# North Carolina - Working Line



## WolfGrey84 (Dec 31, 2012)

Hello, 

I am looking for a good Working Line breeder in North Carolina. In my searching I found two breeders in my state:

- Vom Ron German Shepherds - German Shepherd Dogs for Family/Personal Protection, Police, Schutzhund/Competition

- AK9 - Von Falkenhein - Policedogs.us

Is anyone familiar with these? If so, can you tell me your experience and quality of dogs?

Thank You all for your time,

WolfGrey84


----------



## rangersdad (Sep 20, 2012)

There are board members with dogs from AK9. They seem to be very pleased and I'm sure they'll chime in. Welcome to the board!


----------



## KZoppa (Aug 14, 2010)

I met a pup from Vom Ron shortly before we changed duty stations. He was an impressive pup. Bout a year old, well mannered. Good temperment. Didn't even flinch with loud noises (fireworks). He just watched everyone and took it all in. He turned all melty dog when kids were allowed to pet him and he was polite to adults.


----------



## robk (Jun 16, 2011)

The breeder of my dog is friends with the owners of both Von Ron and AK9. She can tell you about both.
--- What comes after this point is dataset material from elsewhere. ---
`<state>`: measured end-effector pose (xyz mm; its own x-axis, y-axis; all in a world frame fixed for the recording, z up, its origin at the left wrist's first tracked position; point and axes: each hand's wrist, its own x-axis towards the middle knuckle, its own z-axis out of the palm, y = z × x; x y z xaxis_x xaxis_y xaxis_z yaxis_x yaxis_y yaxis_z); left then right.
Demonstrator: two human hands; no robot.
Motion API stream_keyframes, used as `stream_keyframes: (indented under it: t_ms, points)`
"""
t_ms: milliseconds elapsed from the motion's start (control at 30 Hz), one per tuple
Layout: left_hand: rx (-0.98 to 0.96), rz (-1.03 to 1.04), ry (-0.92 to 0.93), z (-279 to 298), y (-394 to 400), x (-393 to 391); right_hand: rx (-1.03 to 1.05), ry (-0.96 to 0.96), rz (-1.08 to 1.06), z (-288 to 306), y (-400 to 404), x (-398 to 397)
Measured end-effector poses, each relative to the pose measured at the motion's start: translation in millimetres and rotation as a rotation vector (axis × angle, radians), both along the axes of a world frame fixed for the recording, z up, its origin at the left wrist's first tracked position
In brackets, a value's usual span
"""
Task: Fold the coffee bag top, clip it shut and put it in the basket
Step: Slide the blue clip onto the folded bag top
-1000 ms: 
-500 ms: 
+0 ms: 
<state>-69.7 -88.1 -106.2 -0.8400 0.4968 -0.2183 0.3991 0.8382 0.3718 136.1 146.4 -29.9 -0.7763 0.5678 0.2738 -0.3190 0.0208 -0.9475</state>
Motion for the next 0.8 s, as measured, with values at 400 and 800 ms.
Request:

I'll send you a PM with her information.


----------



## cliffson1 (Sep 2, 2006)

I own a male out of a Von Ron male....very nice pup......I also train weekly with two AK9 dogs(but Malinois), that are certified police dogs, dual purpose( patrol and scent academy certified)....these are very good working dogs.


----------



## Chris Wild (Dec 14, 2001)

I'm not familiar with AK9 so have no opinion one way or the other on that breeder. I do have some experience with von Ron from breeding to her male, Body, last year. This is the litter Cliff's pup is out of. We also have 2 daughters from that same litter that we kept. Super young dogs. While visiting twice, once to meet the dogs and again a couple months later to do the breeding, I had the opportunity to spend several days with Joan and meet all of her dogs. We've since talked pretty regularly on the phone as well. I find her to be a very, very honest and ethical breeder who really knows her lines and her dogs, and really cares about her dogs and customers. She also has some darn nice dogs in my opinion. So I would definitely recommend her.


----------



## cliffson1 (Sep 2, 2006)

This pup is out of Vom Ron male!


----------



## onyx'girl (May 18, 2007)

He's really handsome, Cliff! You need to share photo's of Mav more often.


----------



## cliffson1 (Sep 2, 2006)

You should see his brother....also a very very nice dog. He is in my Sunday training class. This pup did a SCH one patterned track with two turns on Sunday in 35 mph winds. Great focus, great nerve, and very nice structure to boot.


----------



## onyx'girl (May 18, 2007)

Joanne pupdated yesterday about Soldier, he sounds fantastic! 
Here is a pic of their other brother Magick, he is very handsome too. 
I took this in October....couldn't believe how big/mature looking he was @ 6 mos.


----------



## robk (Jun 16, 2011)

cliffson1 said:


> This pup is out of Vom Ron male!


Did you drop that dog into a bucket of used motor oil? Because he is DAAAARK!


----------



## eddie1976E (Nov 7, 2010)

I think this is the first picture of any of Cliff's dogs I have seen. If they are all as impressive, you are VERY lucky!


----------



## Debbieg (Jun 7, 2009)

Gorgeous pup Cliff:wub:


----------



## cliffson1 (Sep 2, 2006)

Some would call it luck....lol


----------



## eddie1976E (Nov 7, 2010)

luck....come one over to Mohegan...with your "luck" you could clean house


----------



## gowen (Nov 4, 2011)

http://www.germanshepherds.com/forum/choosing-breeder/189583-assistance-breeder-info.html

See above thread. I am a VERY happy owner of a AK9/von Falkenhein GSD. Temperament and nerves of steel. Training is a breeze. I wish I had more time to post up all the positives about AK9, but do not have the time right now. Wonderful establishment, recommend to everybody, worth every cent. I know JosephSimpson also has a puppy from AK9.


----------



## flashpd (Feb 12, 2011)

*Caine Manor*

You might want to take a look at Caine Manor also. Wayne is breeding puppies now along with his trained protection dogs.


----------



## WolfGrey84 (Dec 31, 2012)

Thats a nice DOG!


----------



## WolfGrey84 (Dec 31, 2012)

*What About this?*

Has anyone heard of Coldwater horses?

Thanks,

WolfGrey84


----------



## robk (Jun 16, 2011)

WolfGrey84 said:


> Has anyone heard of Coldwater horses?
> 
> Thanks,
> 
> WolfGrey84


PM sent


----------



## AK9 (Sep 30, 2012)

Coldwater Horses is most excellent. You can't go wrong with them.


----------